In the data below, find every line with the word "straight" and copy it.
The records START
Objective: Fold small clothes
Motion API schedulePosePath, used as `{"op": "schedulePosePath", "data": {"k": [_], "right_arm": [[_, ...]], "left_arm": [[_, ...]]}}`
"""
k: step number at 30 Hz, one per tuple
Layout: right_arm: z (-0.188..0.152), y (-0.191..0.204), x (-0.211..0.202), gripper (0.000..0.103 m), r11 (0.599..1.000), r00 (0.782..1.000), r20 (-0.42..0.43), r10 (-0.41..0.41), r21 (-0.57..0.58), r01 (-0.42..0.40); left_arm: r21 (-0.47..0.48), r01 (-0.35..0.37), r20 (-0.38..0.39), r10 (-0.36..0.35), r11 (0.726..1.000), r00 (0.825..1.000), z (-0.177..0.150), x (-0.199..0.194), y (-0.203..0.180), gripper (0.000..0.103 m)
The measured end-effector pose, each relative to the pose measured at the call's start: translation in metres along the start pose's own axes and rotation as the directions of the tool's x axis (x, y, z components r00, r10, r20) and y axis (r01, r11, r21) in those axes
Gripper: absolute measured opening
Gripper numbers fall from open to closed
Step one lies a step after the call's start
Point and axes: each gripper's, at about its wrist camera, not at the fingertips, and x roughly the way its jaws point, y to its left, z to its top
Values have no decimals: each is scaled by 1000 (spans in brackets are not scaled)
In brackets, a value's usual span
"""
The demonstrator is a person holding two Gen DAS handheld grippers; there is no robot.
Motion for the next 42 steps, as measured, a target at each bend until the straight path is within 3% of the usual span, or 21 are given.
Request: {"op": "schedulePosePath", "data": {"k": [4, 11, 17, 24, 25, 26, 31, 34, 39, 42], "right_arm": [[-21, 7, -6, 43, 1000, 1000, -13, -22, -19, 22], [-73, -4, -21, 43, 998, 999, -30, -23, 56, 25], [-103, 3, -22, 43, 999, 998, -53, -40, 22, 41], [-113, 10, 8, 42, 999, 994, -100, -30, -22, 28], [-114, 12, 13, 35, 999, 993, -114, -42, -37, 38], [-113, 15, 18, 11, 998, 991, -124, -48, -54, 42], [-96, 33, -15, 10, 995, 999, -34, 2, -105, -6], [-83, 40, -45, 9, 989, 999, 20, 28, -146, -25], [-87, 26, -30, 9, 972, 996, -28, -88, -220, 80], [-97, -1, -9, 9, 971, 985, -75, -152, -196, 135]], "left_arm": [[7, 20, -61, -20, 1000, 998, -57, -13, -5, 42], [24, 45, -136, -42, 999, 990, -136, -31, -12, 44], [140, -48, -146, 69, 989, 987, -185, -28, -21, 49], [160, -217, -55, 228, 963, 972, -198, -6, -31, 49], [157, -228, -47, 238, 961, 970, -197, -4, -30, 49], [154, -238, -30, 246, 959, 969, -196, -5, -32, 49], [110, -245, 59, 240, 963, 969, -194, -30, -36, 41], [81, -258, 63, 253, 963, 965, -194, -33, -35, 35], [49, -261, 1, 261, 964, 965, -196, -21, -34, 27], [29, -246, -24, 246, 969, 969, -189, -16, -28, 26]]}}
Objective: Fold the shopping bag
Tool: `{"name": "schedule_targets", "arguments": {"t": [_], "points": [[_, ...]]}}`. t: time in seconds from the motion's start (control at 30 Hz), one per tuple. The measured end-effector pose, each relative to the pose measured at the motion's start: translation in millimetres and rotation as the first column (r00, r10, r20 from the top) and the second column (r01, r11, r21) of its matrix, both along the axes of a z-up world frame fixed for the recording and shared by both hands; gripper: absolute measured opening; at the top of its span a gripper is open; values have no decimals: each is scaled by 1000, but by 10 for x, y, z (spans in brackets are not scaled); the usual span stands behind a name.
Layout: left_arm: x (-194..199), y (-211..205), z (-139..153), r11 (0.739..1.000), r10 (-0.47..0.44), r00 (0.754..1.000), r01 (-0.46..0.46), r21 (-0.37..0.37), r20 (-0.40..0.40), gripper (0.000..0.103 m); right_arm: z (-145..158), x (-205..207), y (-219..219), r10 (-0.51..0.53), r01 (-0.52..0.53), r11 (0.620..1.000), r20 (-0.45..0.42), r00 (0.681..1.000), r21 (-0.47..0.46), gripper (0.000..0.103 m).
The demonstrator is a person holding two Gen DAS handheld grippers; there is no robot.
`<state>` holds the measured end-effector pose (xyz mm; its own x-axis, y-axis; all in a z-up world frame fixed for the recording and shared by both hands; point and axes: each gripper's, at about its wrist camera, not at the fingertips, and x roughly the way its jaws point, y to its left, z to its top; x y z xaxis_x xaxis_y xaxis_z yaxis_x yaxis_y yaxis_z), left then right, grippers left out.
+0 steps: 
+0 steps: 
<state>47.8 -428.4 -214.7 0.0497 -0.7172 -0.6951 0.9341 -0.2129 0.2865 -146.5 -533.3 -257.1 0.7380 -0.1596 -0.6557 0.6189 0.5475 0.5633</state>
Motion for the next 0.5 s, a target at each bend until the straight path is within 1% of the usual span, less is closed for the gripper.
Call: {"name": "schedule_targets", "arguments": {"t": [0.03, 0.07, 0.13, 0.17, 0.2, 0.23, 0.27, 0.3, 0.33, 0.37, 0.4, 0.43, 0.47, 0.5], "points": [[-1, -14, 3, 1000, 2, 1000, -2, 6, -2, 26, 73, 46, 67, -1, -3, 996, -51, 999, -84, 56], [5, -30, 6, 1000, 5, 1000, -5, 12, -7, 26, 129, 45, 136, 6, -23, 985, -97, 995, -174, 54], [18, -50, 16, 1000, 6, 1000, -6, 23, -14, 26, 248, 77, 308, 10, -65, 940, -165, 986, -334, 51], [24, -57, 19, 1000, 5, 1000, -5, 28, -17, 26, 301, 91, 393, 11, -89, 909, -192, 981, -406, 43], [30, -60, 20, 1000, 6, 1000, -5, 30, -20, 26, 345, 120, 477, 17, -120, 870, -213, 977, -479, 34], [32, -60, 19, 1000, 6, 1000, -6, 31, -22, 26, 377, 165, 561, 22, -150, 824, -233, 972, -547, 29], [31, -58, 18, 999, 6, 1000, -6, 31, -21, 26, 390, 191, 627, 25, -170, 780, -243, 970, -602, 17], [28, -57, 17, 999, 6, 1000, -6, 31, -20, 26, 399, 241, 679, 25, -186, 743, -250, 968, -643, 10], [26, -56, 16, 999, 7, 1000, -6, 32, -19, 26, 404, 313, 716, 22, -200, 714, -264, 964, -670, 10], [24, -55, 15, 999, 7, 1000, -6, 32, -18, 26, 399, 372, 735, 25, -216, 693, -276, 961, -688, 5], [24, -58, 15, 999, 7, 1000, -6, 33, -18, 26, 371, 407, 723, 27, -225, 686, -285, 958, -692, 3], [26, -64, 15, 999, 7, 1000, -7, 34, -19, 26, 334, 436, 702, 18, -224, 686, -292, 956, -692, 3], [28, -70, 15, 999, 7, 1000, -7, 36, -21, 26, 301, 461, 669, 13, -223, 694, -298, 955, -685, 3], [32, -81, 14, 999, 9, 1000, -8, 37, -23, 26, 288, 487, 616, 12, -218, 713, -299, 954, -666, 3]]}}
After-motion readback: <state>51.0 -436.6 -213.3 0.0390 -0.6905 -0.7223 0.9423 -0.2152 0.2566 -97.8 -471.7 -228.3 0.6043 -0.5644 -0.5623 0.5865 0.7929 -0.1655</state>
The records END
__Finished task__.
Motion for the next 42 steps, as measured, a target at each bend until the straight path is within 3% of the usual span, or 21 are given.
Motion for the next 0.5 s, a target at each bend until the straight path is within 1% of the usual span, less is closed for the gripper.

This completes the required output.